Соломон. Царь тысячи песен | страница 3
Торопиться нужно: память подводит, пальцы не гнутся, глаза в пелене… Торопиться надо, торопиться! Собрать все таблички с записями деяний Соломона, сына Давидова, моими и писателя Иосафата, сына Исайи, и других, кто за царем ходил. Собрать, отбросить глупое и ложное, вспомнить недостающее. Успеть бы только составить, свести воедино летопись эту о сорока годах царствования мудрого и великого — третьего царя Иудеи и Израиля, Шломо[1], сына Давидова, рожденного им от прекрасной Бат Шевы[2]…»
Глава 1
Слова Экклезиаста, сына Давидова, царя в Иерусалиме: «Суета сует, — сказал Экклезиаст, — все суета! Что пользы человеку от всех трудов его, которыми трудится он под солнцем?
Род проходит, и род приходит, а земля пребывает вовеки… Восходит солнце, и заходит солнце, и спешит к месту своему, где оно восходит. Идет ветер к югу, и переходит к северу, кружится, Кружится на ходу своем, и возвращается ветер на круги свои. Все реки текут в море, но море не переполняется: к тому месту, откуда текут реки, они возвращаются, чтобы опять течь.
Все вещи — в труде: не может человек пересказать всего; не насытится он зрением, не наполнится ухо слушанием.
Что было, то и будет; и что делалось, то и будет делаться, и нет ничего нового под солнцем.
Бывает нечто, о чем говорят: смотри, вот это новое: но это было уже в веках, бывших прежде нас.
Нет памяти о прежнем; да и о том, что будет, не останется памяти у тех, которые будут после…»
Экклезиаст. Гл. 1 (Кохелет, книга Соломона)
Соломон, высоко подняв над головой факел и держась за скользкую стену, осторожно спускался в подземелье. Заканчивалась еще одна душная ночь, предвестница знойного иерусалимского дня… заканчивалась еще одна бессонная ночь. Это было его время — время, когда великий царь незаметно покидал ложе одной из своих жен и, никем не замеченный, крадучись пробирался в тайную, глубоко запрятанную под мощным фундаментом царского дворца комнату, становясь с каждой пройденной ступенью тем, кем он и был на самом деле — ранимым, сомневающимся, придавленным бременем неограниченной власти человеком.
Соломон плотно прикрыл за собой тяжелую дверь и повесил факел на стену.
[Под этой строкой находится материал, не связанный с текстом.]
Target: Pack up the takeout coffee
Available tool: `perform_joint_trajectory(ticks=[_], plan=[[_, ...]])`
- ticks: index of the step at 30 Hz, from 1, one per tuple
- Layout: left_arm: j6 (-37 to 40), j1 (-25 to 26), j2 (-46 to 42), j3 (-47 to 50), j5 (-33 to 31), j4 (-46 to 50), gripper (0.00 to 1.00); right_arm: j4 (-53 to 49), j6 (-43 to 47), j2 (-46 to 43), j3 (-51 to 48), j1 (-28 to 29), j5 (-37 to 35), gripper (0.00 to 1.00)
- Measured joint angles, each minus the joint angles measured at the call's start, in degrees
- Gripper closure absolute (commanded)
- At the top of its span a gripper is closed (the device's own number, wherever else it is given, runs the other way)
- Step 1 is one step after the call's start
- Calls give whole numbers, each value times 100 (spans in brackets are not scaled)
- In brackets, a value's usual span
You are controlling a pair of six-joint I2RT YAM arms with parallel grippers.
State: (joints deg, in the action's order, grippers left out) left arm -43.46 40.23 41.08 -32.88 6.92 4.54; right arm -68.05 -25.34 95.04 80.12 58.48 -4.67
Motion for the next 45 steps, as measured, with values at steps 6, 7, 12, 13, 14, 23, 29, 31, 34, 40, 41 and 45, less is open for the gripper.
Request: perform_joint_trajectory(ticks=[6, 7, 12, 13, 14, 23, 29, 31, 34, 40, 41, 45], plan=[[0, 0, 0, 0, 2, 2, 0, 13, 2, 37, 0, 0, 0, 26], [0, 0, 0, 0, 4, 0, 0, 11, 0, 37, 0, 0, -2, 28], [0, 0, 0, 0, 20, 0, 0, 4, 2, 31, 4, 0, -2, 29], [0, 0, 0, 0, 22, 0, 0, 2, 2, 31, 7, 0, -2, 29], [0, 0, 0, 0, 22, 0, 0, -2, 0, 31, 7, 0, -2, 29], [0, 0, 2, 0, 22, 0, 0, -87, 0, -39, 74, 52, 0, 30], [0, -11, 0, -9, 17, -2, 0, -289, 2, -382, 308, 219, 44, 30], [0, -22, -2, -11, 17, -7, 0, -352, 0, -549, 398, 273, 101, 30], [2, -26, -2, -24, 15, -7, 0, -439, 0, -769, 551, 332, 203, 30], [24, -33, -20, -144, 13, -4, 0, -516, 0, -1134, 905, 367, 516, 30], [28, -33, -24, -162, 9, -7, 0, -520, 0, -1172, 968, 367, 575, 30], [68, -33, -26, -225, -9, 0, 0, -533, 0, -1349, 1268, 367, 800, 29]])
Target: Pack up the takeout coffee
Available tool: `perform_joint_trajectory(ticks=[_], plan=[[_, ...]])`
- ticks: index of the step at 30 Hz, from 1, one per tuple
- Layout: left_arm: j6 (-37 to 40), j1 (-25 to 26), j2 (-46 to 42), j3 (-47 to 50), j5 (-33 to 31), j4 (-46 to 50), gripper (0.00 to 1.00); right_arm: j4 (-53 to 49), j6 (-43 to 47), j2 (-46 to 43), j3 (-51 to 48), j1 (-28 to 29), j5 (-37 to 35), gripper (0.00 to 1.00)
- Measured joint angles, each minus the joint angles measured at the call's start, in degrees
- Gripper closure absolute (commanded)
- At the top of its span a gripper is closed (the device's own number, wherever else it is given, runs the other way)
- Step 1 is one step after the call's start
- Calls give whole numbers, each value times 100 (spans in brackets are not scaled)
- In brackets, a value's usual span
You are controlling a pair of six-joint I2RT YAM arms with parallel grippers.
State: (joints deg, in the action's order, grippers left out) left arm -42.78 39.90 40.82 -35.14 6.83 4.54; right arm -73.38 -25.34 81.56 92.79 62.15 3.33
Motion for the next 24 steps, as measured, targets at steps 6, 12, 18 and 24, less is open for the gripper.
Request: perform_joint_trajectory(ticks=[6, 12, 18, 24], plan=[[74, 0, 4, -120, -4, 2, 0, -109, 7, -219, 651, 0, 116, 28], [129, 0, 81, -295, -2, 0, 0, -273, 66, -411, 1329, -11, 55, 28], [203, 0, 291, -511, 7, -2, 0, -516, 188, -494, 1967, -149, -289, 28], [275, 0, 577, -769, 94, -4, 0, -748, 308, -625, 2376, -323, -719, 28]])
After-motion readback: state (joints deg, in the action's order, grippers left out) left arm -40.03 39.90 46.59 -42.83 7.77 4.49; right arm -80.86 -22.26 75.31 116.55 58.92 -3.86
Пламя нервно затрепетало в неподвижном и затхлом воздухе, скудно осветив просторное помещение — мрачное, сырое, зловещее. Сводчатый, закопченный дымом факелов потолок низко нависал над неровным, вымощенным крупными каменными плитами полом. Посреди него бесстрастным, суровым стражем из земли вырастал, размером с человека, испещренный символами и знаками алтарь, увенчанный нефритовой чашей. Комната казалась обителью неведомого и мрачного божества, порожденного заполнившим ее смрадом и страхом.